Sekilas lihat mungkin sosoknya terkesan lemah dan lemas, tapi jika dilihat lebih serius, orang ini sungguh tidak memancarkan aura kelemahan dan kelengahan sedikitpun. Dia penuh percaya diri dan mengintimidasi. Bahkan jika sanggup membaca Ki – maka akan mendapatkan pembacaan kekuatan yang tidak main-main.

Di belakang sang pria berkaus hitam ada tiga orang berjalan mengikutinya, dua pria dan satu wanita. Satu pria gagah bak taruna, satu pria bertubuh ramping, dan seorang wanita cantik berpakaian seksi. Mereka semua berwajah tenang tapi mengintimidasi.

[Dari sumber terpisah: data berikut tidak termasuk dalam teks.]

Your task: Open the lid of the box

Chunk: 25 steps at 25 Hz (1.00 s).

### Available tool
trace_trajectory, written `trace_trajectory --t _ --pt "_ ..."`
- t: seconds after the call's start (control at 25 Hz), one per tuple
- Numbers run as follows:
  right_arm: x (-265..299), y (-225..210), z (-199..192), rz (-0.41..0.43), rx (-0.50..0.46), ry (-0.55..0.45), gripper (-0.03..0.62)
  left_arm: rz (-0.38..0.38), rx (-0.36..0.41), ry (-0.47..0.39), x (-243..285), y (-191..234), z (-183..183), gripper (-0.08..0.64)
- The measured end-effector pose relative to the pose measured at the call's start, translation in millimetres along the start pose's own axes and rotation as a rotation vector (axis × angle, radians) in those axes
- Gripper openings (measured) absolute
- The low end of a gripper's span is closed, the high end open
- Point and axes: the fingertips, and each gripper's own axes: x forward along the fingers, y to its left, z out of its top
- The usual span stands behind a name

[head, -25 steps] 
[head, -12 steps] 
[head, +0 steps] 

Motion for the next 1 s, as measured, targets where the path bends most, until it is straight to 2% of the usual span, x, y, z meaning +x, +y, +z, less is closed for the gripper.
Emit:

Sang pria yang bertubuh gagah bak seorang taruna buru-buru mendahului pria berkaus hitam dan menarik satu kursi di depan meja kayu yang lebar, lalu mempersilakan sang pria itu untuk duduk. Sang wanita yang cantik dan berpakaian seksi serba mini bergegas untuk menyiapkan semangkok soto yang sebelumnya sudah disiapkan oleh sang pemilik warung dengan sebuah nampan, dan melengkapinya dengan segelas teh poci hangat beserta teko tanah liat di hadapan sang pria berkaus hitam.

Keempat punggawa JXG langsung memberi hormat saat pria itu duduk. Pak Pos, Jagal, Hantu, dan Rogo sang Barakuda – keempatnya berdiri tegap.

“Selamat datang di kedai, Bos.”

“Selamat datang.”

“Selamat…”

Orang itu hanya berdehem, tapi keempat anak panah langsung terdiam seribu bahasa – terutama Jagal yang baru saja dipotong kalimatnya.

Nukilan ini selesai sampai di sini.